▶ What to work on:
Line by line, repeat the data below exactly, beginning at the first line and ending at the line with "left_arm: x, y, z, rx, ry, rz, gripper". Omit pictures.

▶ Records for the exercise:
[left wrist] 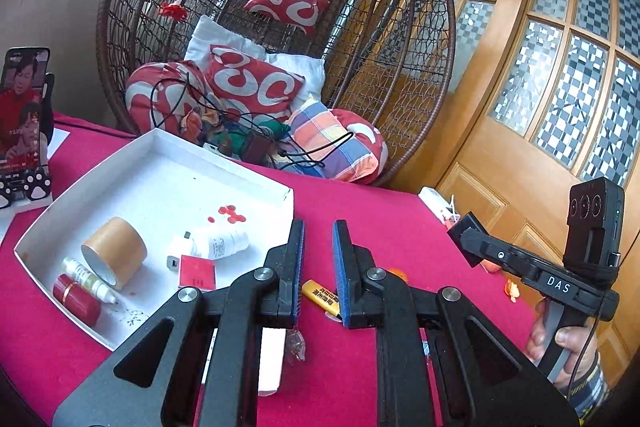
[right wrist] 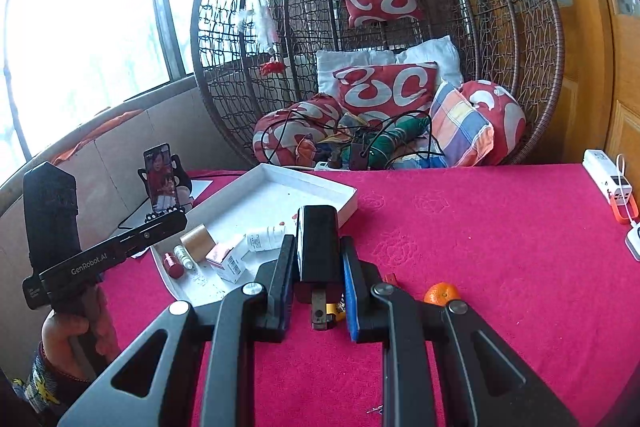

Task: Organize rigid objects
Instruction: 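Carry the black plug into the tray with the right tool and release it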

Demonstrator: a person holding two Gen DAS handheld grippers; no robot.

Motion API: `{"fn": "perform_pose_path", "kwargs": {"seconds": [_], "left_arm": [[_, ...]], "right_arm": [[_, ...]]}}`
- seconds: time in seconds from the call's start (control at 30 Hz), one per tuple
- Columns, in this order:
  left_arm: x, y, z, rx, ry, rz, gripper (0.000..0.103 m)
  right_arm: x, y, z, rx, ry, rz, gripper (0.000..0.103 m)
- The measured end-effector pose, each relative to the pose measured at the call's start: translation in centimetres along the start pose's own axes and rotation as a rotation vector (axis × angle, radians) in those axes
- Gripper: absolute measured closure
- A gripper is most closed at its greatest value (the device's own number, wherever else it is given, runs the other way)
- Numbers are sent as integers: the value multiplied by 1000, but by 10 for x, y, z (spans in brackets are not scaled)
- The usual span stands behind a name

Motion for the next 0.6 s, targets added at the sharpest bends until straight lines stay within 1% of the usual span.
{"fn": "perform_pose_path", "kwargs": {"seconds": [0.13, 0.27, 0.33, 0.37, 0.47, 0.5, 0.6], "left_arm": [[11, 25, -9, 29, -41, -40, 90], [22, 59, -31, 45, -91, -108, 90], [22, 75, -41, 63, -97, -125, 90], [18, 82, -45, 81, -87, -116, 90], [3, 103, -51, 196, -45, -33, 90], [-2, 110, -52, 222, -32, -24, 90], [-13, 129, -53, 278, -17, -30, 90]], "right_arm": [[-18, 21, -6, 37, 19, -19, 83], [-42, 43, -11, 70, 52, -41, 83], [-55, 53, -12, 63, 73, -63, 83], [-62, 58, -13, 57, 83, -75, 83], [-84, 73, -13, 32, 125, -109, 83], [-92, 79, -12, 25, 143, -120, 83], [-114, 91, -5, 13, 187, -129, 83]]}}
Point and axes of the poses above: each gripper's, at about its wrist camera, not at the fingertips, and x roughly against the way its jaws point, y to its left, z to its underside, the point moved 9 cm from there along -x, roughly the way its jaws point, and after that the axes turned 8 degrees about z, right-handed, at the moved point
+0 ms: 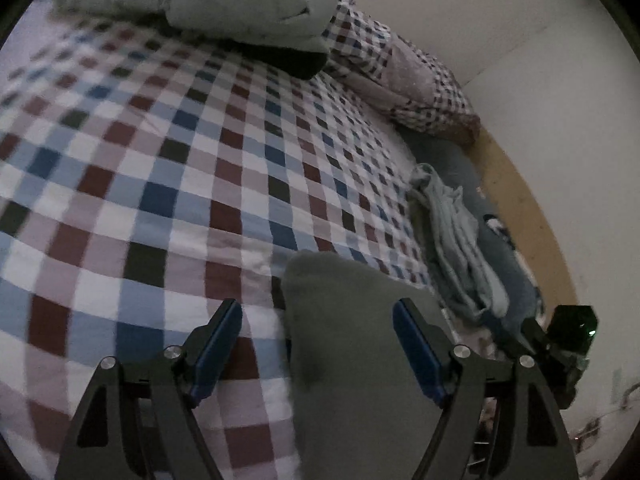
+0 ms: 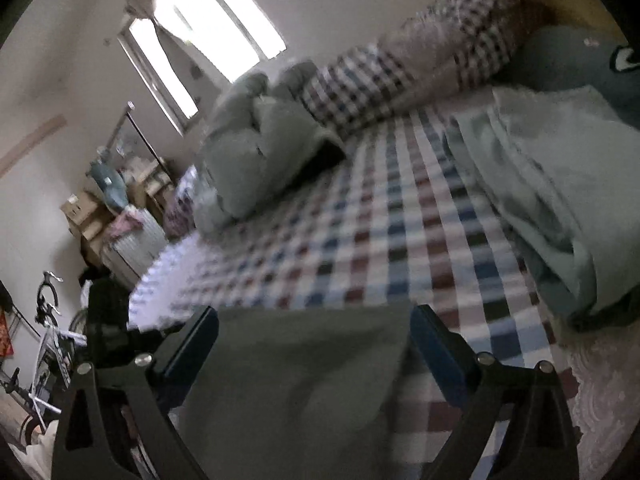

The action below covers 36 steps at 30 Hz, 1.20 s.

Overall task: Fold clothes
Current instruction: 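Open both tools and grasp the folded T-shirt edge from both sides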

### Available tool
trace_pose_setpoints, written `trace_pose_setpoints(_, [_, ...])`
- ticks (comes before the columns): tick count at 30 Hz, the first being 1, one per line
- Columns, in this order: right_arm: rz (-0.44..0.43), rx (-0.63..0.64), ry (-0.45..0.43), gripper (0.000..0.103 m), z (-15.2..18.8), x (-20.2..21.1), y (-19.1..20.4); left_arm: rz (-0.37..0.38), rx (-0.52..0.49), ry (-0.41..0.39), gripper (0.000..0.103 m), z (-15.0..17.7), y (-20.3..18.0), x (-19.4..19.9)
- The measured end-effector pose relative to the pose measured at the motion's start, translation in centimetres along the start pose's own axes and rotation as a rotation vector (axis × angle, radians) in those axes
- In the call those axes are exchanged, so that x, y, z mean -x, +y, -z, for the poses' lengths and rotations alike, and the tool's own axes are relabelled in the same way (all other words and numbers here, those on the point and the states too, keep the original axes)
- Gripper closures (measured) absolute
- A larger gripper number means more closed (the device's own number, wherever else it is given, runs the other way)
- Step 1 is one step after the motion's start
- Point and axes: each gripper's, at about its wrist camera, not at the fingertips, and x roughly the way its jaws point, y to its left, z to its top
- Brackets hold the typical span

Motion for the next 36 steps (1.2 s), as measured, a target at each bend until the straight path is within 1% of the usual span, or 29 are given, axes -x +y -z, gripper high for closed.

▶ Finished exercise:
[left wrist] 
[right wrist] 

Task: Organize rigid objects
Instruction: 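Carry the black plug into the tray with the right tool and release it
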
Demonstrator: a person holding two Gen DAS handheld grippers; no robot.

Motion API: `{"fn": "perform_pose_path", "kwargs": {"seconds": [_], "left_arm": [[_, ...]], "right_arm": [[_, ...]]}}`
- seconds: time in seconds from the call's start (control at 30 Hz), one per tuple
- Columns, in this order:
  left_arm: x, y, z, rx, ry, rz, gripper (0.000..0.103 m)

The output requires nothing else.